The new foreign-dividend exemption (2025)
From 1 January 2025, Ireland introduced a participation exemption for foreign dividends. Qualifying distributions from 5%-plus holdings in EU/treaty companies (with the scope extended to certain other jurisdictions) can be received exempt, with an annual election. This simplifies what used to be a credit-based calculation and makes Ireland markedly cleaner as a dividend recipient.
Why this is the holdco's superpower
Together these exemptions mean an Irish holding company can receive profits up from European subsidiaries and sell those subsidiaries without an Irish tax leak at the holdco level. That's exactly what an acquirer or investor wants to see above the operating businesses - a neutral layer that doesn't add tax on the way out.
Conditions are everything
Each exemption has detailed requirements - holding percentage, holding period, residence and trading tests. They reward planning ahead: the 12-month holding clock and the trading character of the target need to be right before the deal, not patched up afterwards.

The Canadian angle
An Irish-level CGT exemption is only half the story for a Canadian owner. The gain on selling the Irish holdco's shares may flow through Canada's hybrid surplus and foreign-affiliate rules, and the cash coming home is taxed based on its surplus pool. The Irish exemption keeps the Irish tax at zero; the Canadian treatment needs its own planning. Design the exit on both sides at once.

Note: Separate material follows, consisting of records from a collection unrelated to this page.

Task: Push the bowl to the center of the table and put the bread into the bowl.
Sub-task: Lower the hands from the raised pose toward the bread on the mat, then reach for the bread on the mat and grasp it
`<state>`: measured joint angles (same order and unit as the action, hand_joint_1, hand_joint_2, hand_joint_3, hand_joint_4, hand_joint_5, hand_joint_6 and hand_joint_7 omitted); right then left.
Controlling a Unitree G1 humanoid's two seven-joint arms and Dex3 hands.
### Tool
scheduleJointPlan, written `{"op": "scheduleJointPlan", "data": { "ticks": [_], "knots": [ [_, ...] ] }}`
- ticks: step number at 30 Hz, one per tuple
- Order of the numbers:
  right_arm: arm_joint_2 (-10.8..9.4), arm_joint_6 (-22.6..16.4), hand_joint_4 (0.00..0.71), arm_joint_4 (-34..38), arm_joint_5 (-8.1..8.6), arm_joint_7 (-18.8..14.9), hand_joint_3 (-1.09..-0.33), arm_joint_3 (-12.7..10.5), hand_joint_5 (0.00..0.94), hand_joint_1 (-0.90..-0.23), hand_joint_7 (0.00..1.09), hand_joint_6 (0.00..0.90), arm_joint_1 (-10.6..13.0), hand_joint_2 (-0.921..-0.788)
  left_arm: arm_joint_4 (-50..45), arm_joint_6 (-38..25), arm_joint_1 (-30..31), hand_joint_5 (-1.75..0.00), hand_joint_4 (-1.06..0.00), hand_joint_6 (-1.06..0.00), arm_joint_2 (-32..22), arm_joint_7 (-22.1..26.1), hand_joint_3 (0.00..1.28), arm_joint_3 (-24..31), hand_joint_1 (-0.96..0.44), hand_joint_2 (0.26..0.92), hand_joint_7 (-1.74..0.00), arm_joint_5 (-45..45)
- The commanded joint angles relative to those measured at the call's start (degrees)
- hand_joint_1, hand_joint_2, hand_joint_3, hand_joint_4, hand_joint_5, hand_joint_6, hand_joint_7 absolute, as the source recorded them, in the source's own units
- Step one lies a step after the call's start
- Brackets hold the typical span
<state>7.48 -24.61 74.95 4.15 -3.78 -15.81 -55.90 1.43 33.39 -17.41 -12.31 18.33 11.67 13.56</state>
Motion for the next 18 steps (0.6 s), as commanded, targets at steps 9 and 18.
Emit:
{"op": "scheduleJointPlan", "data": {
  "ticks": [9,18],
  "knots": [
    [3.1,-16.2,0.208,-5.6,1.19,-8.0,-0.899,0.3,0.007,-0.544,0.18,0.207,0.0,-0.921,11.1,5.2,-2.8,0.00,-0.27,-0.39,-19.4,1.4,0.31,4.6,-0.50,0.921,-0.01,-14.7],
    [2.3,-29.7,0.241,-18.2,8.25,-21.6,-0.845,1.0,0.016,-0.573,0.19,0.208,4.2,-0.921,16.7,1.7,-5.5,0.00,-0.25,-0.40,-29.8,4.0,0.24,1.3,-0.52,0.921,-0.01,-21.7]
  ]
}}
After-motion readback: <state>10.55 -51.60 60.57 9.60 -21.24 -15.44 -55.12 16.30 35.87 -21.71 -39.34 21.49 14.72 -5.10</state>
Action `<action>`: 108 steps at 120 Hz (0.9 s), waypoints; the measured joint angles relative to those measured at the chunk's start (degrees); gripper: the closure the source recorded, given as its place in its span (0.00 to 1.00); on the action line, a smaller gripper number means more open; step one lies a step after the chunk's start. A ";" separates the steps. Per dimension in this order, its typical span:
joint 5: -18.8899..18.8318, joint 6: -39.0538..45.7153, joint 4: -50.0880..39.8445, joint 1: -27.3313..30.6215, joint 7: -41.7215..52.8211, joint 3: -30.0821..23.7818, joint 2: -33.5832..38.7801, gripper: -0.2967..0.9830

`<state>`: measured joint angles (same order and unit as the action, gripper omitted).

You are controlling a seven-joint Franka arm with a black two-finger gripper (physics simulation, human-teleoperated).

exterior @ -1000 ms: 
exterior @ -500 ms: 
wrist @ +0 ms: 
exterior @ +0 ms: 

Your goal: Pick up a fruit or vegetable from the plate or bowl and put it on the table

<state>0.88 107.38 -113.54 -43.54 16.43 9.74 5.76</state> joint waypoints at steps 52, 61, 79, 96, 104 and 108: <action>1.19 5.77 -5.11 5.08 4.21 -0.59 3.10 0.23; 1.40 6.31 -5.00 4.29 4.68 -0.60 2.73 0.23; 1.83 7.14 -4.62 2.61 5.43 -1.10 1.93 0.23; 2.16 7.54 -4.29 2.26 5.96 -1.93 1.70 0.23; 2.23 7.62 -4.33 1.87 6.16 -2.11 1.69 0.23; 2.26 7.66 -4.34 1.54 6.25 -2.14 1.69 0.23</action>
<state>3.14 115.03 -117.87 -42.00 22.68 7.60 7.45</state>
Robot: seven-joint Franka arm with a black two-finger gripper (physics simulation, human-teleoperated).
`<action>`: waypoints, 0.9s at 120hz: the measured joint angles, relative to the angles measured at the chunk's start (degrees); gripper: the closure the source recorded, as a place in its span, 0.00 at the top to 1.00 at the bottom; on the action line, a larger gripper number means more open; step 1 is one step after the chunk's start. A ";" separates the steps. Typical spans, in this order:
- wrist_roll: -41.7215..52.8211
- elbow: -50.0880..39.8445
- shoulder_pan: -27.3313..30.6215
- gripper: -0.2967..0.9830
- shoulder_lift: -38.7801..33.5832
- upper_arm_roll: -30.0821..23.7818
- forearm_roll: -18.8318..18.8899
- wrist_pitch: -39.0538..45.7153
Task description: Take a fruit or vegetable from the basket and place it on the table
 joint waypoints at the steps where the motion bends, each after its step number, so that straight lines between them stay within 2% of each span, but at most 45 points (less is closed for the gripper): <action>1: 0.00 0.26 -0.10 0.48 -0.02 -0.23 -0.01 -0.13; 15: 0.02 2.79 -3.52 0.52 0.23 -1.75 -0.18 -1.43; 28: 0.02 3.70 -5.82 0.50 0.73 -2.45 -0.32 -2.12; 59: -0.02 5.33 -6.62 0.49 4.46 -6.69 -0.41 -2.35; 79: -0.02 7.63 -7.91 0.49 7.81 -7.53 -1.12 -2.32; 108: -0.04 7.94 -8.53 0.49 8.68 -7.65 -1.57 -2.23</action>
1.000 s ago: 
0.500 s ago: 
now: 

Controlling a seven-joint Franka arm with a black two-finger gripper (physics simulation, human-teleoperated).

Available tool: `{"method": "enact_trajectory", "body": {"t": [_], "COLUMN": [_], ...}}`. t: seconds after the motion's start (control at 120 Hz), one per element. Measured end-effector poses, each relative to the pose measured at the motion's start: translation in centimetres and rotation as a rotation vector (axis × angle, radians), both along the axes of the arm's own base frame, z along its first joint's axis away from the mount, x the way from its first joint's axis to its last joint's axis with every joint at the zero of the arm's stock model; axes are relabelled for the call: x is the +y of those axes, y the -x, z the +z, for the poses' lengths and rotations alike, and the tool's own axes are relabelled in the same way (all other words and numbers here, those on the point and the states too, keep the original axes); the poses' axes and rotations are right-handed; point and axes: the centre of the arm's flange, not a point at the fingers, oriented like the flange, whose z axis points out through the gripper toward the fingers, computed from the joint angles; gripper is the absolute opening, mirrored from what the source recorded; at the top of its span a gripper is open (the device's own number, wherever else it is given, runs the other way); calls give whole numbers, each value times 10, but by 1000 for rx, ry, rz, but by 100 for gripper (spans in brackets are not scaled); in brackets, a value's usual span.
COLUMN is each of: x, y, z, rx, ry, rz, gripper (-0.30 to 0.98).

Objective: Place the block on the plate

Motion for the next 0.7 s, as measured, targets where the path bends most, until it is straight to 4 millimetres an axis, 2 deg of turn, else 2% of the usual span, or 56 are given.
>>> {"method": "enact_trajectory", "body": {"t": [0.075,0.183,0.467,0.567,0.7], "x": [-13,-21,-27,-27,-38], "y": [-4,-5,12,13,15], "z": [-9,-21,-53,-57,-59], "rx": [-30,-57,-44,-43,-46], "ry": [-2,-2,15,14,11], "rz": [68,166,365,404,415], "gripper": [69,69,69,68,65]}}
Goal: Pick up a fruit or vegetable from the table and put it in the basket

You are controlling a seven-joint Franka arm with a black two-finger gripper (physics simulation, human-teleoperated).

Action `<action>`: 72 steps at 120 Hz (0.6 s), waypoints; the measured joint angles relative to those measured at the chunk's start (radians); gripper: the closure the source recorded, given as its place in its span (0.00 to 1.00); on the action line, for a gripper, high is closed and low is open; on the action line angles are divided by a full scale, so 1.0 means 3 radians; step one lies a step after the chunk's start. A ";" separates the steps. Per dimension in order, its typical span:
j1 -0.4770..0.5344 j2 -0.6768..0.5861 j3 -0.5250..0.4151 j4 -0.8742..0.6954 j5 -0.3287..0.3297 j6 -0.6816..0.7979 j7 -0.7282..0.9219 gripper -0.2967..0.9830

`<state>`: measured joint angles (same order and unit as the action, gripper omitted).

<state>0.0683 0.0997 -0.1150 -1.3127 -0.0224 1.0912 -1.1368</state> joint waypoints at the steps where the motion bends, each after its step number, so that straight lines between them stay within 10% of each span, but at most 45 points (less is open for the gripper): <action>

Frequently asked questions
Does the exemption cover any subsidiary sale?
No. The subsidiary must generally be EU/treaty-resident and mainly trading, and the 5% / 12-month holding conditions must be met. Investment-only or non-qualifying subsidiaries may not qualify.
What if I've held the shares for less than 12 months?
The 12-month holding can in some cases be met by looking back over a window around the disposal, but timing is critical. Review it before signing anything.
Is the 2025 dividend exemption automatic?
No - it's an annual election that applies to all in-scope distributions for that period. Whether to elect depends on your facts; it's not always the better option versus the credit method.
Will I still pay Canadian tax on the exit?
Possibly. Irish exemption removes Irish tax, but Canadian foreign-affiliate, surplus and (for individuals) other rules still apply. The two systems must be planned together.